In a speech to the U.S. White House and U.S. Congress, the CEO claimed that there has never been a more pressing need for a “clear, comprehensive, and pragmatic policy” in the last decade.

Allaire stated that Circle will continue to operate within a regulatory perimeter and will continue to work to add “more transit and settlement banking partners.”

“We are in grave danger of losing US leadership in an entire strategic technology arena,” Allaire stated. In addition, he emphasized that USDC “has never skipped a beat” and has never failed to redeem or convert USDC to $1, even “under the stress test of the last week.” Adding that:

“Right now, market participants are shifting into platforms with no oversight, totally opaque bank and risk exposures, and histories of lax financial risk/integrity controls. This doesn’t end well.”

As previously reported, the USDC stablecoin briefly lost its 1:1 peg with the U.S. dollar due to Circle’s exposure to the failed SVB bank. After Circle announced Cross River as a new financial partner and the expansion of connections with BNY Mellon, the stablecoin was repealed.

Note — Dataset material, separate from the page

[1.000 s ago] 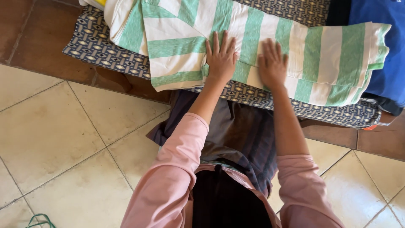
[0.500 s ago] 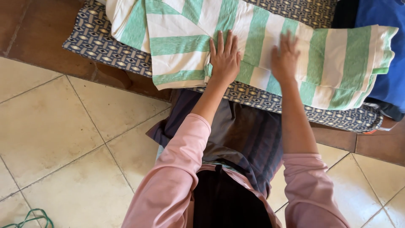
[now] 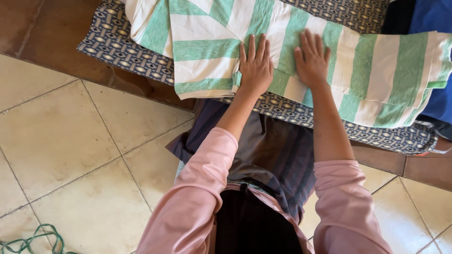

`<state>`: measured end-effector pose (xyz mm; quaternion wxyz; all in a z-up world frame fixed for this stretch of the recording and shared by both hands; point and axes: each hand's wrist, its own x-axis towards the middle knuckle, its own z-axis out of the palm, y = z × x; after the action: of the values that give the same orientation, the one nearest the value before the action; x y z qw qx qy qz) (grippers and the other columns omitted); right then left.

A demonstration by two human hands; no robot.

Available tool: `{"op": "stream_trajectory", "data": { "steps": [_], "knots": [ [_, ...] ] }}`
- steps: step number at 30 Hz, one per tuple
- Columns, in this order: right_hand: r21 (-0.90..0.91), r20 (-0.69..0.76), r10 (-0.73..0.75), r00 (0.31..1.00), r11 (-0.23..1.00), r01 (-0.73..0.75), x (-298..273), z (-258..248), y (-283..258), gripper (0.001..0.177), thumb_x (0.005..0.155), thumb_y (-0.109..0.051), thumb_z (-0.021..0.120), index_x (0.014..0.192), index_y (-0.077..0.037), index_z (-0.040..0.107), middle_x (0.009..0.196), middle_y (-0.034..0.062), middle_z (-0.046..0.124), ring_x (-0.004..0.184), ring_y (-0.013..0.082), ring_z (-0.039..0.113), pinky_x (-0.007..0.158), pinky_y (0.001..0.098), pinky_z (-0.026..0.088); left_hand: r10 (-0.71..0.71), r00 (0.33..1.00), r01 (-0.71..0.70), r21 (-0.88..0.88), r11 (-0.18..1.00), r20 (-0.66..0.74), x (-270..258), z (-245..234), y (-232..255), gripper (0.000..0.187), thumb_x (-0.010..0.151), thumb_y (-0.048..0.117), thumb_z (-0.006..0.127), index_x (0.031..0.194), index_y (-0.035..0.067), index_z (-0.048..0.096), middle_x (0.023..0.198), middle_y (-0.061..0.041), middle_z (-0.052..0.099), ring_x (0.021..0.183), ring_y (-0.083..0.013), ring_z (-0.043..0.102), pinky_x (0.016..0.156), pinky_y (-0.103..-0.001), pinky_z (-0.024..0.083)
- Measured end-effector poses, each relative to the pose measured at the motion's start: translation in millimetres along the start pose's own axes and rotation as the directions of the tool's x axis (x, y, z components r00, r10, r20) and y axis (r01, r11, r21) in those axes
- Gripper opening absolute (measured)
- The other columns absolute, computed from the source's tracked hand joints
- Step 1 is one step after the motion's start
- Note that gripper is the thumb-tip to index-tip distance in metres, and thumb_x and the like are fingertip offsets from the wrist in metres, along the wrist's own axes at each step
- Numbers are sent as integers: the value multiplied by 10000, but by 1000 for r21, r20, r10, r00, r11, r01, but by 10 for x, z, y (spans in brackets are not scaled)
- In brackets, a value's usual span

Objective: Folding a striped polo shirt on a bench.

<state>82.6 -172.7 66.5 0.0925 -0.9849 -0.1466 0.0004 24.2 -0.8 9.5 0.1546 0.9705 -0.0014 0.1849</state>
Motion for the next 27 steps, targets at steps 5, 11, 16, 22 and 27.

Some crypto enthusiasts have expressed confusion over how U.S.-regulated firms such as Circle were impacted by the crisis, whereas competing “chads” such as Tether have thus far encountered zero to minimal problems.

Tether was one of the first companies to deny exposure to SVB and other troubled U.S. banks in mid-March, as previously reported.

According to Paolo Ardoino, chief technical officer of Tether, the stablecoin issuer does not have any exposure to SVB, Signature Bank, or Silvergate.